Kill complexity with AWS Transit Gateway

Enterprise networking in public cloud

Cloud networking has generally been a bit of a challenge - especially at scale, and especially in the enterprise. And for a very good reason. It was designed to be simple. 

However the simplicity of the features, added complexity as engineers created work arounds. One key use case, transit routing, created a lot of these challenges. Transit routing, which is routing traffic via a network segment it is not destined for, to reach its destination was a feature larger organisations needed but was not available natively. Enter the transit VPC, where your favourite flavour of router or firewall, was spun up in a VPC that would provide transit between multiple VPC’s and often your private data centre.

The problem with transit VPCs is that they are somewhat unruly. You are typically implementing multiple expensive firewalls, adding a bunch of VPNs, monitors and scripts and then having to manually manage security policies (unless you further script that). It slows you down, costs you more and can be somewhat brittle.

Introducing AWS Transit Gateway

So last year when AWS announced the Transit Gateway, it was very much welcomed… apart from one small detail that is. It did not support Direct Connect, another near necessity for enterprise customers. And so we waited...

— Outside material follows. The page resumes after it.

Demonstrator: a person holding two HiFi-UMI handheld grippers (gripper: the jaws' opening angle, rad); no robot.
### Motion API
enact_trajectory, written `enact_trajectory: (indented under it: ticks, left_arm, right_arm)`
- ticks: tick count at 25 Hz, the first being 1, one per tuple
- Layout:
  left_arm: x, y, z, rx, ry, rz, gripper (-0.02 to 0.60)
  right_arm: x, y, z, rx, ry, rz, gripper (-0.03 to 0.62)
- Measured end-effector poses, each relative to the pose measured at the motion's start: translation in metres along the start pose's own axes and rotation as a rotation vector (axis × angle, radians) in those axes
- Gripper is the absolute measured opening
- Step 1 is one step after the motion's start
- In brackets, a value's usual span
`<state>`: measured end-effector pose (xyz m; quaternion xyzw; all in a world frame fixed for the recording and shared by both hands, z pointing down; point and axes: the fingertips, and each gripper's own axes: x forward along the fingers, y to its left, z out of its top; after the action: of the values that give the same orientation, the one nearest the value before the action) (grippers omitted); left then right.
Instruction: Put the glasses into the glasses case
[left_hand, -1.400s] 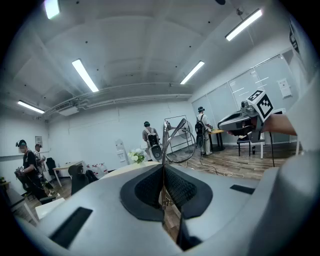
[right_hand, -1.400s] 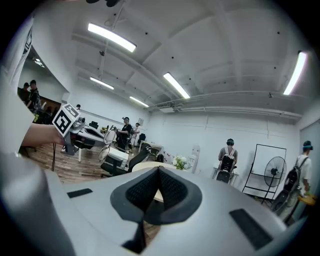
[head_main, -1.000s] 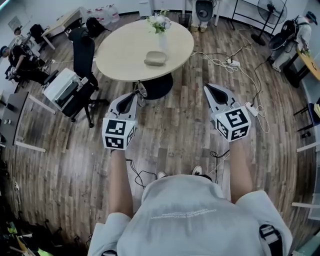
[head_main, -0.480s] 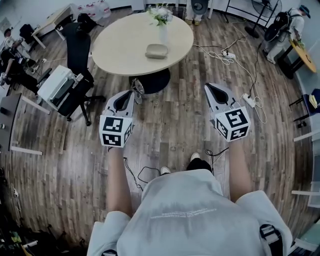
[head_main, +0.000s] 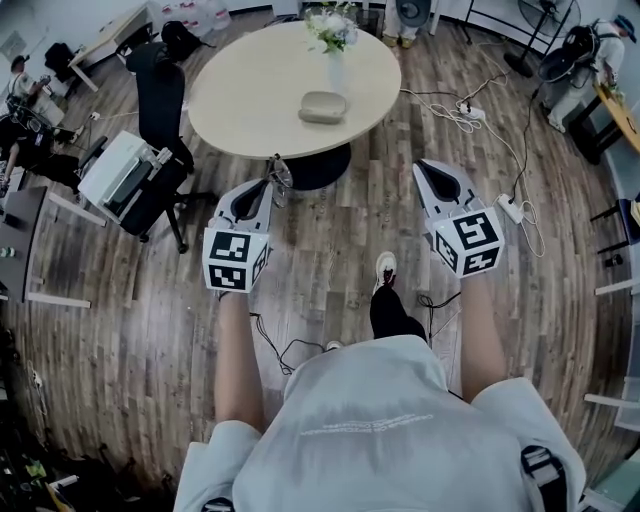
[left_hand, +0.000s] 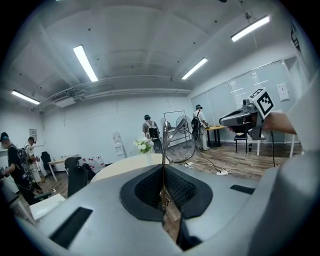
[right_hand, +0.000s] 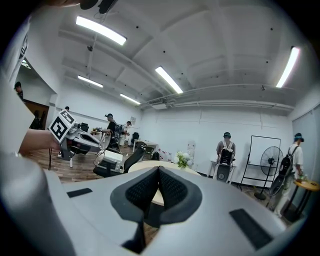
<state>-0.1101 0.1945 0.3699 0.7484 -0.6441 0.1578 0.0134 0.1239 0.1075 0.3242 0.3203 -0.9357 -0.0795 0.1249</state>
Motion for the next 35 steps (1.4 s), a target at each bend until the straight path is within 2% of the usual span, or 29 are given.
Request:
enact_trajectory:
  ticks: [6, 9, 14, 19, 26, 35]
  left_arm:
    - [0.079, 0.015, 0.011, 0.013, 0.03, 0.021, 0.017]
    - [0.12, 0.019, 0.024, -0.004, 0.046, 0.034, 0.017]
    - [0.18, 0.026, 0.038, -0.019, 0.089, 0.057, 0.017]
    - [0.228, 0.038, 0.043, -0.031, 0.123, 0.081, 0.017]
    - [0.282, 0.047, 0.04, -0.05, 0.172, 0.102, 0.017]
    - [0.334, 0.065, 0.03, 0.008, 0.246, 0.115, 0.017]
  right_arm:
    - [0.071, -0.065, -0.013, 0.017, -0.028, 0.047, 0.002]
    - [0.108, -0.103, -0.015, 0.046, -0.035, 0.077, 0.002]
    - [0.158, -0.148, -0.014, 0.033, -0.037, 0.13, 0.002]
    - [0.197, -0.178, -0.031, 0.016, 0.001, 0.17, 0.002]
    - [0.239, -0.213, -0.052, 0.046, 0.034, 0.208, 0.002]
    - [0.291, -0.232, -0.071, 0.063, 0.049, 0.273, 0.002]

But now the waiting is over. AWS have announced AWS Transit Gateway with support for Direct Connect. As with most services, this is being rolled out region by region, however it is likely to be generally available in your chosen location within the next couple of months.

A better way 

What this allows us to do is implement AWS Transit Gateway in place of our own homebaked, third party firewall setup and and still be able to share an Internet Gateway, VPNs to our Data Centre and Direct Connect with multiple spoke VPCs.  

You may wonder what this means for network security? In my opinion this only becomes better. Instead of using granular controls through cloud native features like security groups within your spoke VPC’s, but then coarse-grained controls on your traditional firewall in your transit VPC, you can now implement granular controls throughout your entire cloud setup, including the egress/ingress of your public cloud. While you could do this on your traditional firewall, implementation and management became a nightmare. While with software defined rules (which you can template or manipulate through APIs) it is both efficient and effective to now implement these.

Your traditional firewalls still provide a level of separation between your private traditional data centre and your reimagined, public cloud, software-defined data centre.

If that isn’t enough, you can also plug in one of my favourite tools for managing cloud security, Dome9 (now owned by Check Point). Dome9 will help visualise, manage and audit your cloud-native security ensuring a position of compliance and best practice. Again, because your security is now software-defined, it can do this in an extremely agile manner with dynamic monitoring and remediation of your security configuration.

If you need enterprise networking features for scalability, but still want the agility and flexibility of public cloud, check out AWS Transit Gateway. For the cherry on the top, also have a look at Dome9.